== Exercise ==
Nothing in the copy should be a picture; everything else in the listing is to be restated exactly.

== Supplied data ==
*** Block opens ***

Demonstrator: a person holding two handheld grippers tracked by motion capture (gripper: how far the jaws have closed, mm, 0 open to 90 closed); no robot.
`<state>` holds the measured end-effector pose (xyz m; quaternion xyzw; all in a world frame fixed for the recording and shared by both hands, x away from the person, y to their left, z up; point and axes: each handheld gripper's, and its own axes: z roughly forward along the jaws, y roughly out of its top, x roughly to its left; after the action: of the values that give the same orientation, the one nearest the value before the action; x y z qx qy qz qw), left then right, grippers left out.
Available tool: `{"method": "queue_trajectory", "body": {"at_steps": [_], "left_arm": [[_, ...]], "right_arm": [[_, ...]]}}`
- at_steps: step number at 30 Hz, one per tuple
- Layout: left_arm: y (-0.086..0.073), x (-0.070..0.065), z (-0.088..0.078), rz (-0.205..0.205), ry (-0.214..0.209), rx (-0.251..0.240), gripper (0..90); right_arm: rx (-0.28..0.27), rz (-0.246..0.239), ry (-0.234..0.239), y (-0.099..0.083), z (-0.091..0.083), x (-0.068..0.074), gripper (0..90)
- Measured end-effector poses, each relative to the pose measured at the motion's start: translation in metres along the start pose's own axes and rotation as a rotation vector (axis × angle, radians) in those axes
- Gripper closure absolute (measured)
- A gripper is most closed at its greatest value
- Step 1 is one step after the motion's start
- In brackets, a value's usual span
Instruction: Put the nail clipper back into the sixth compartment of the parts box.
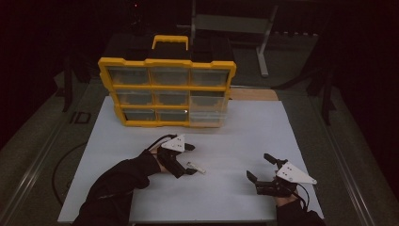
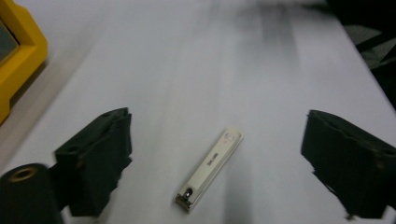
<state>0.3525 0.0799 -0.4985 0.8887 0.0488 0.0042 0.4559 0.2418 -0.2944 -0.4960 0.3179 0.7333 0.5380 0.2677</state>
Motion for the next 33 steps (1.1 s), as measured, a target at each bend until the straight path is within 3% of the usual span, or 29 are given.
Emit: {"method": "queue_trajectory", "body": {"at_steps": [6, 8, 13, 22, 33], "left_arm": [[-0.004, 0.003, 0.008, 0.027, -0.031, 0.063, 19.6], [-0.005, 0.005, 0.009, 0.052, -0.048, 0.082, 27.6], [-0.004, 0.009, 0.012, 0.077, -0.048, 0.136, 28.6], [-0.001, 0.012, 0.019, 0.166, -0.058, 0.218, 44.1], [0.005, 0.015, 0.024, 0.204, -0.085, 0.318, 55.5]], "right_arm": [[0.004, -0.001, 0.003, 0.000, 0.001, 0.000, 8.6], [0.006, 0.003, 0.005, -0.001, 0.001, 0.000, 8.6], [0.007, 0.006, 0.007, -0.001, 0.001, 0.000, 8.6], [0.007, 0.009, 0.015, -0.002, 0.001, 0.000, 8.6], [0.016, 0.006, 0.015, -0.002, 0.002, 0.000, 8.6]]}}
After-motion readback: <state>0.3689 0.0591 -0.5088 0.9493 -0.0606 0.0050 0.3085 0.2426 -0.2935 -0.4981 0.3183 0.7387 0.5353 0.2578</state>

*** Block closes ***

== Expected answer ==
Demonstrator: a person holding two handheld grippers tracked by motion capture (gripper: how far the jaws have closed, mm, 0 open to 90 closed); no robot.
`<state>` holds the measured end-effector pose (xyz m; quaternion xyzw; all in a world frame fixed for the recording and shared by both hands, x away from the person, y to their left, z up; point and axes: each handheld gripper's, and its own axes: z roughly forward along the jaws, y roughly out of its top, x roughly to its left; after the action: of the values that give the same orientation, the one nearest the value before the action; x y z qx qy qz qw), left then right, grippers left out.
Available tool: `{"method": "queue_trajectory", "body": {"at_steps": [_], "left_arm": [[_, ...]], "right_arm": [[_, ...]]}}`
- at_steps: step number at 30 Hz, one per tuple
- Layout: left_arm: y (-0.086..0.073), x (-0.070..0.065), z (-0.088..0.078), rz (-0.205..0.205), ry (-0.214..0.209), rx (-0.251..0.240), gripper (0..90); right_arm: rx (-0.28..0.27), rz (-0.246..0.239), ry (-0.234..0.239), y (-0.099..0.083), z (-0.091..0.083), x (-0.068..0.074), gripper (0..90)
- Measured end-effector poses, each relative to the pose measured at the motion's start: translation in metres along the start pose's own axes and rotation as a rotation vector (axis × angle, radians) in those axes
- Gripper closure absolute (measured)
- A gripper is most closed at its greatest value
- Step 1 is one step after the motion's start
- In brackets, a value's usual span
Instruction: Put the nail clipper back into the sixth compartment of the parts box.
<state>0.3525 0.0799 -0.4985 0.8887 0.0488 0.0042 0.4559 0.2418 -0.2944 -0.4960 0.3179 0.7333 0.5380 0.2677</state>
Motion for the next 33 steps (1.1 s), as measured, a target at each bend until the straight path is within 3% of the usual span, or 29 are given.
Emit: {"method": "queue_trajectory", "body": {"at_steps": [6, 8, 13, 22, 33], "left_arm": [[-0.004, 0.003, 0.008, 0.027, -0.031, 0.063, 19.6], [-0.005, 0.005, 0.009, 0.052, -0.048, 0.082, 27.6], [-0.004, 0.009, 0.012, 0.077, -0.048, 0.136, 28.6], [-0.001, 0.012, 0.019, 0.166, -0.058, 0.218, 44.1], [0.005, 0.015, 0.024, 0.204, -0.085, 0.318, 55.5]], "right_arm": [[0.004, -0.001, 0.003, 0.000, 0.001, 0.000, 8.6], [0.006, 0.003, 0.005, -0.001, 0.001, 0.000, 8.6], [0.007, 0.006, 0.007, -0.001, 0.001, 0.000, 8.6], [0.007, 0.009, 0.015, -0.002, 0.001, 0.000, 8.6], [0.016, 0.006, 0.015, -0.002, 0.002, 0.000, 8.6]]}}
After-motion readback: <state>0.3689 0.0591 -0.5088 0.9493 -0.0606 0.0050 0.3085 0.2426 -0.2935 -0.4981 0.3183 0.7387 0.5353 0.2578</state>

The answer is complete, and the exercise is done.